Measurement of Raspberry Pi voltage and current at the 5V pin under load
If you connect a 5V pin to Raspberry Pi, then you expect a voltage of 5 volts. Unfortunately, the voltage and current behavior changes under load. How exactly can be determined with a series of measurements.
|Volt (V)||Amps (A)||ohm||ohm||Amps (A)||Volt (V)||Amps (A)|
|0||5.0||Comparative measurement without resistance||5,027||deleted|
The table consists of a total of 3 parts. The first part consists of the 5 volt (column 2) voltage applied to the 5V pin and a current from 0.001A to 0.016A (column 3). In order for the given current to be set below the specified voltage, a corresponding resistor must be used for this purpose, which was calculated for this purpose (column 4).
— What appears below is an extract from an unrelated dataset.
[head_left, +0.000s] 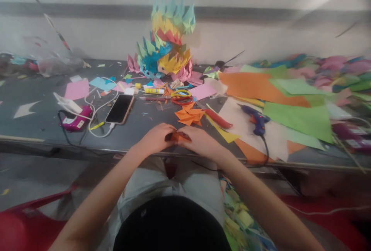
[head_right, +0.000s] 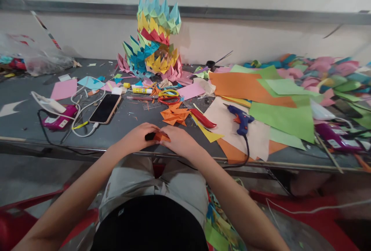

The second part of the table is that the calculated resistance values are not real resistances, but real resistances with other values have to be used. In this case from the E12 series (column 5). In some cases, there are overlaps with the calculated resistance values (between columns 4 and 5). Since a given current is set at a specified voltage at a given voltage, it was calculated (column 6). This current is what would be expected at the fixed voltage of 5 volts.
The third part of the table deals with the actual measurement of voltage and current (columns 7 and 8). Here, the voltage at the 5V pin was first measured (column 7) to see if there really were 5 volts across the resistor. The current measurement was then performed (column 8) to see if the calculated current actually flows through the resistor.
Measurement 0 was made to check if there were really 5 volts. The current measurement is omitted here, because there is no closed circuit here. Subsequently, the measurement was carried out 1 to 22. In each case once for the voltage and the current.
Observation and evaluation of the measurements
- As the resistance decreases, the voltage decreases.
- As the resistance decreases, the current increases.
- As the current increases, the voltage drops.
Findings and conclusion
The measurements show that the 5V pin has a lower voltage under load than expected. When a current flows, the voltage drops. The actual flowing current differs only slightly from the calculated current.
However, you can only conditionally load the 5V pin because the voltage drops across the current. That is, the 5V pin is only partially suitable for the power supply of the external wiring.
Subsequent circuit components must be dimensioned for less than 5 volts or require their own power supply.
The extent to which these findings are disadvantageous for a particular circuit depends on the exact requirements and the dimensioning of the circuit.